Time frame: Day 1 and Day 6
Electroencephalography
Electroencephalography (EEG) is an electrophysiological monitoring method to record the electrical activity of the brain. Quantitative electroencephalography (qEEG) stands out as a valuable, non-invasive tool because it provides reliable and relevant information about brain functioning during rest, sensory stimulation, and cognitive tasks. Besides, this technique is safe, low-cost, and employs a straightforward methodology, making it an appropriate tool for clinical practice. EEG at rest and during pain processing event-related potentials (ERP's) at the patient's bedside. The EEG and ERP recordings will be processed for analytical purposes by the investigators will explore standard EEG metrics (e.g., spectral analysis, connectivity, source localization). At the same time, ERPs will provide information related to pain and values of valence and arousal.

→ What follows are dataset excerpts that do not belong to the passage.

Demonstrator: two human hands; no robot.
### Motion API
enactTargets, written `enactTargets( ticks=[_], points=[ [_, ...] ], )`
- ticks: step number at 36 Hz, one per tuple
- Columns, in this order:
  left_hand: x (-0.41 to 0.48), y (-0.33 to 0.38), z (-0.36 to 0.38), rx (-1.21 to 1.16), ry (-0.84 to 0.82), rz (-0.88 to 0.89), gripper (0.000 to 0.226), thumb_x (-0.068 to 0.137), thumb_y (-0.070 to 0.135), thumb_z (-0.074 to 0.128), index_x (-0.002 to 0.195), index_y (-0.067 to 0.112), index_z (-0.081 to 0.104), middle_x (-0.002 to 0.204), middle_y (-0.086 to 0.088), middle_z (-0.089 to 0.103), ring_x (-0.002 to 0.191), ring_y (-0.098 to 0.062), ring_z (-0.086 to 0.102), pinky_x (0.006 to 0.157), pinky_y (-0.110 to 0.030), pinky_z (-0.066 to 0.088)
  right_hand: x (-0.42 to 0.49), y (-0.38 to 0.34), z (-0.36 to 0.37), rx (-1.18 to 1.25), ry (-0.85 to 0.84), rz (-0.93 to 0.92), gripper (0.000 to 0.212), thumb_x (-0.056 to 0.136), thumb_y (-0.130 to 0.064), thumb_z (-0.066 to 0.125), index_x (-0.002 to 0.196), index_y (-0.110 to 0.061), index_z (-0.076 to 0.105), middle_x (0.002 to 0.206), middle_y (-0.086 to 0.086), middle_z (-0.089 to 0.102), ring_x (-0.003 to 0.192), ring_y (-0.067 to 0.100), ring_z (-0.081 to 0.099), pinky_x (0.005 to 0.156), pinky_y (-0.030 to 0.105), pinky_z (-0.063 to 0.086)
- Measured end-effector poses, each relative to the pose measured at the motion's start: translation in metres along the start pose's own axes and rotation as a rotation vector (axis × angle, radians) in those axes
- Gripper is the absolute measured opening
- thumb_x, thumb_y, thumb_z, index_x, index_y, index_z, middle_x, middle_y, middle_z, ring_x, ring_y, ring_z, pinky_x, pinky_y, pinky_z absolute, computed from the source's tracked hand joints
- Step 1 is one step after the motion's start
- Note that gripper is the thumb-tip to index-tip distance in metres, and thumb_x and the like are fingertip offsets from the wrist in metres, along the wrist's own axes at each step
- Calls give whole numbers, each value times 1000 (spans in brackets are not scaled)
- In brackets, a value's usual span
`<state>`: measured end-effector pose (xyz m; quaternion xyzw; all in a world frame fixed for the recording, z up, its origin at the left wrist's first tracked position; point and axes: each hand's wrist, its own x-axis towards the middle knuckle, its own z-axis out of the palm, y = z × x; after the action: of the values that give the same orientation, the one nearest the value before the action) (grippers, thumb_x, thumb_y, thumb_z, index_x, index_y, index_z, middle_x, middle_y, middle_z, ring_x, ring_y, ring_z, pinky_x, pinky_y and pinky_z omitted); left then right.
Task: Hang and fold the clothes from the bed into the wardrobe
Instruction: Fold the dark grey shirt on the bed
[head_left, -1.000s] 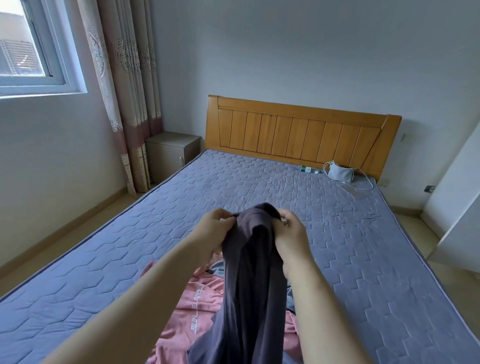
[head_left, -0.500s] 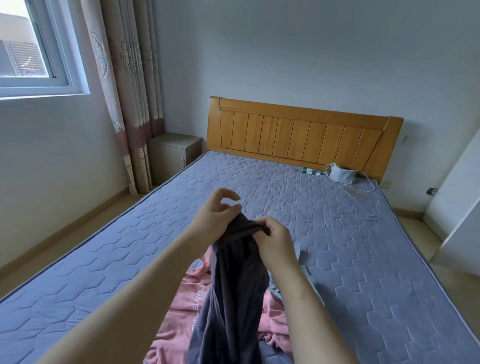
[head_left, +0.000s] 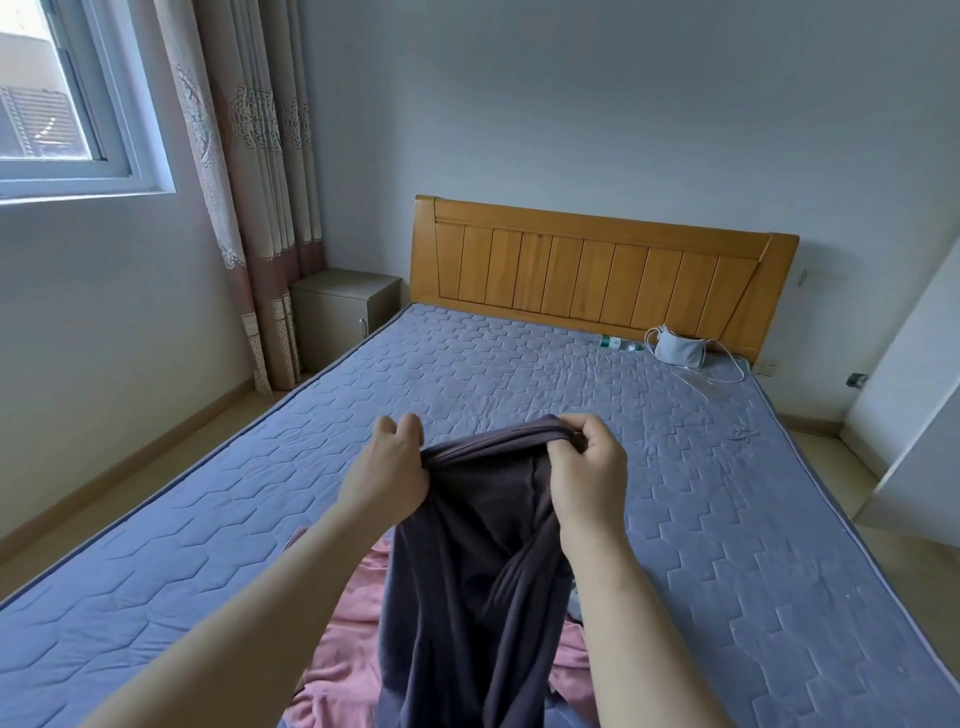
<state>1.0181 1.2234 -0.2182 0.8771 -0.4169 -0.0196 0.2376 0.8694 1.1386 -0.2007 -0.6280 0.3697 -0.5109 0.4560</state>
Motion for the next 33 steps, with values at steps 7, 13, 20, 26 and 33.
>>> enactTargets(
  ticks=[7, 13, 20, 26, 33],
  points=[
    [3, -24, -1, 64, 2, -168, 19, 85, 2, 38, 99, 15, 42, 98, -6, 33, 68, -25, 47, 56, -31, 38, -1, -7, -11, -62, 121, 12, 27, 84, 0, 44, 81, -25, 54, 74, -18, 55, 69, 4, 50, 60, 23, 32],
    [18, -8, -17, -635, -17, -307, 27, 87, -5, 36, 84, 16, 52, 84, -15, 53, 61, -27, 57, 61, -39, 59, 5, -3, -19, -300, 117, 59, 13, 90, -15, 48, 86, -16, 61, 95, 9, 61, 92, 31, 54, 73, 35, 43],
    [9, 21, -54, -901, 452, -39, 36, 79, -5, 58, 78, 30, 60, 79, 4, 51, 63, -6, 57, 59, -27, 55, 6, -9, -33, -150, 284, 7, 16, 91, -8, 47, 86, -22, 55, 79, -10, 57, 73, 12, 51, 56, 15, 36],
    [12, 10, -48, -505, 344, -145, 12, 86, 17, 52, 97, 23, 54, 81, 1, 54, 66, -16, 52, 57, -27, 41, 6, -16, -39, -2, 393, 129, 26, 89, -3, 40, 88, -25, 53, 76, -18, 51, 73, 13, 50, 63, 27, 36],
    [9, 4, -23, -375, 78, -235, 17, 87, 19, 42, 102, 18, 49, 82, -12, 60, 70, -31, 63, 65, -39, 56, -8, -27, -56, 83, 505, 166, 37, 83, 2, 35, 74, -30, 50, 80, -9, 56, 83, 27, 58, 77, 49, 54]
  ],
)
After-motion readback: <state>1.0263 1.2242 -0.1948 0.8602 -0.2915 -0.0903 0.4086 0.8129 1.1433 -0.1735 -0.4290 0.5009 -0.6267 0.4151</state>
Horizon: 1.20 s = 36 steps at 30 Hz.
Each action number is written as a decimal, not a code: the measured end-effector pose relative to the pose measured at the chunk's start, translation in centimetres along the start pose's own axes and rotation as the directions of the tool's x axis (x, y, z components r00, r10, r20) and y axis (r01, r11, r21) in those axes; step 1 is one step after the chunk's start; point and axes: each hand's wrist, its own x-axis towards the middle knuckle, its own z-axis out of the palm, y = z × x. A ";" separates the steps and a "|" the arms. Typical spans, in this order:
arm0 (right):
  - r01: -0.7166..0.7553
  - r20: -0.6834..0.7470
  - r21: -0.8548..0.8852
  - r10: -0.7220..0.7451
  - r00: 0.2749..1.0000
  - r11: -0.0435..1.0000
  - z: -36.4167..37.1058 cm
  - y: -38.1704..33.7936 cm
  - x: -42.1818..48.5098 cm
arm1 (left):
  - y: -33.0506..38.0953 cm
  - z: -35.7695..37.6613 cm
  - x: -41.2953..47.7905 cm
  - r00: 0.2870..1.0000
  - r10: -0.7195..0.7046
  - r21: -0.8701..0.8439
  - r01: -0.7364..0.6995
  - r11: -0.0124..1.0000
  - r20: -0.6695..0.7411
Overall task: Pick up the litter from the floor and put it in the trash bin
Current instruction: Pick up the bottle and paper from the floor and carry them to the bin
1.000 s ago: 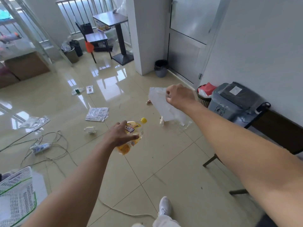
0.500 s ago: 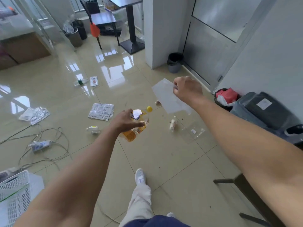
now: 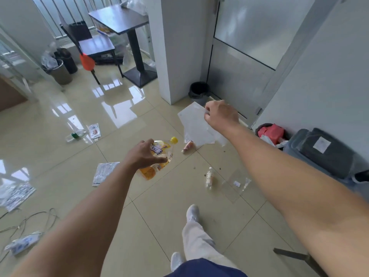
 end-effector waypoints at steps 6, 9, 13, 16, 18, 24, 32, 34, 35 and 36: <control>-0.027 -0.013 0.015 0.028 1.000 1.000 3.4 2.4 10.7 | 1.3 -4.1 12.2 1.000 0.018 0.075 -0.020 0.997 0.025; -0.030 -0.033 0.009 0.030 0.999 1.000 4.1 2.3 15.2 | 1.9 -6.0 17.0 0.998 0.049 0.105 -0.054 0.993 0.049; -0.048 0.001 0.011 0.048 0.999 0.999 5.4 1.1 21.5 | 1.3 -8.5 23.0 0.997 0.045 0.103 -0.050 0.993 0.056; -0.095 0.005 -0.007 0.095 0.996 0.995 7.2 -0.2 26.9 | -0.4 -10.4 27.9 0.997 0.046 0.093 -0.040 0.995 -0.062; -0.122 0.015 -0.017 0.122 0.992 0.992 8.5 -1.7 30.6 | -1.9 -12.2 31.6 0.991 0.060 0.068 -0.052 0.996 -0.122; -0.255 0.050 0.005 0.255 0.966 0.967 10.4 -6.4 40.8 | -5.7 -19.3 42.9 0.984 0.135 0.066 -0.128 0.990 -0.118; -0.408 0.080 -0.033 0.410 0.909 0.912 11.9 -6.2 50.1 | -4.2 -25.5 55.7 0.972 0.234 0.145 -0.229 0.963 -0.022; -0.448 0.088 -0.032 0.449 0.889 0.894 13.0 -4.5 52.6 | -3.0 -26.0 59.4 0.966 0.258 0.164 -0.255 0.953 0.000; -0.468 0.090 -0.027 0.468 0.879 0.883 13.6 -3.5 54.1 | -2.3 -26.0 61.4 0.962 0.272 0.173 -0.270 0.947 0.013; -0.488 0.090 -0.016 0.487 0.869 0.873 14.2 -2.4 55.5 | -1.6 -26.1 63.5 0.959 0.283 0.183 -0.283 0.942 0.027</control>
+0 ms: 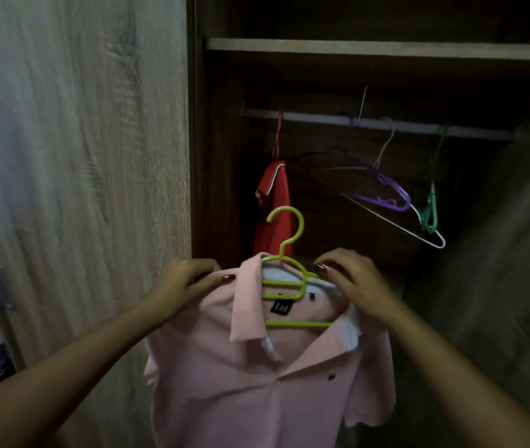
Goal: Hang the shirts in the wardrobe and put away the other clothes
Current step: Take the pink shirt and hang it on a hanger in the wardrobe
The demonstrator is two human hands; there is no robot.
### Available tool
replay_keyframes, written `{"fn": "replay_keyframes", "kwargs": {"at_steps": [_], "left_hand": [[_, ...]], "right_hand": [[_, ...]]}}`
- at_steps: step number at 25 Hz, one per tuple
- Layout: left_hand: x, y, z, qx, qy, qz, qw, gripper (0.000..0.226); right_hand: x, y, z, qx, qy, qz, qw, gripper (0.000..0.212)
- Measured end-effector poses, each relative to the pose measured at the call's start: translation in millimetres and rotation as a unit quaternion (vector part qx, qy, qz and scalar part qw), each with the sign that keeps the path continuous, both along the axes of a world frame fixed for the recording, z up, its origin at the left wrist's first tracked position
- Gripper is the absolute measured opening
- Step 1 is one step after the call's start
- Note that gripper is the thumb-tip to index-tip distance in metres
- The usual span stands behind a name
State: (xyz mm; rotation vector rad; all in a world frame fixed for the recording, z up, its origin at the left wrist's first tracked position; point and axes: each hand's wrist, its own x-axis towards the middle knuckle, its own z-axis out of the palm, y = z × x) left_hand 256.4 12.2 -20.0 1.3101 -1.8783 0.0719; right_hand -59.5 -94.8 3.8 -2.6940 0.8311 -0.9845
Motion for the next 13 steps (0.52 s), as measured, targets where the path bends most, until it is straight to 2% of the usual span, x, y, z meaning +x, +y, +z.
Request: {"fn": "replay_keyframes", "kwargs": {"at_steps": [2, 4, 6, 8, 10, 11, 13], "left_hand": [[5.4, 3.1, -5.7, -0.03, 0.02, 0.013, 0.999, 0.06], [7.7, 6.1, -8.5, -0.041, 0.02, 0.013, 0.999, 0.054], [8.4, 6.4, -8.5, -0.044, 0.002, 0.016, 0.999, 0.056], [8.3, 7.9, -8.3, -0.059, -0.037, 0.022, 0.997, 0.06], [5.6, 11.6, -9.6, -0.078, -0.09, 0.016, 0.993, 0.058], [3.7, 13.5, -11.5, -0.081, -0.109, 0.009, 0.991, 0.056], [0.7, 15.3, -15.4, -0.077, -0.102, 0.003, 0.992, 0.052]], "right_hand": [[-17.7, -11.2, -10.0, 0.008, 0.063, -0.084, 0.994, 0.047], [-25.1, -17.5, -22.9, 0.025, 0.1, -0.119, 0.988, 0.035], [-23.0, -20.9, -26.7, 0.007, 0.11, -0.108, 0.988, 0.018], [-22.6, -22.9, -18.6, 0.005, 0.166, -0.076, 0.983, 0.017], [-25.2, -20.7, -7.9, 0.047, 0.21, -0.041, 0.976, 0.021], [-25.6, -17.2, -3.9, 0.072, 0.199, -0.022, 0.977, 0.024], [-23.1, -6.8, 3.5, 0.157, 0.111, 0.031, 0.981, 0.038]]}}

Time frame: Day 1 and Day 6
Near-infrared spectroscopy (NIRS)
NIRS is a spectroscopic method that uses the near-infrared region of the electromagnetic spectrum. This method is based on near-infrared light absorption fluctuations that depend on concentration changes of the chromophores O2Hb and HHb in the tissue under investigation. The investigators will use it to investigate the cerebral metabolism of oxygenated (O2Hb), deoxygenated (HHb), and total hemoglobin (tHb) during pain processing ERP. Changes in tHb, defined as the sum of the changes in O2Hb and HHb, can be used to measure blood volume changes. Functional Near-Infrared Spectroscopy (fNIRS) can provide the equivalent of cortical Blood-oxygen-level-dependent (BOLD) signal, similar to functional magnetic resonance imaging (fMRI). By combination qEEG and fNIRS data, the investigators will explore the effects of conditioning from a mechanistic perspective; we expect to find some reliable neurophysiological markers associated with the processing of placebo analgesia at a cortical level.
Time frame: Day 1 and Day 6
Metabolomics assessment
Metabolomics is the large-scale study of small molecules, commonly known as metabolites, within cells, biofluids, tissues, or organisms. Collectively, these small molecules and their interactions within a biological system are known as the metabolome. The analysis will focus on pathways associated with cognitive and cellular metabolism, metabolites such as indole-3 propionic acid, tryptophan, serotonin, kynurenine, and tyrosine will be analyzed, seeking for alteration associated with cognition. In contrast, uric acid, xanthine, tyrosine, kynurenine, and tryptophan will provide energetic efficiency information. The investigators will collect samples by pinprick system, and analysis will be done using liquid chromatography (LC) technique and by employing Electrochemical Array Detection (ECA).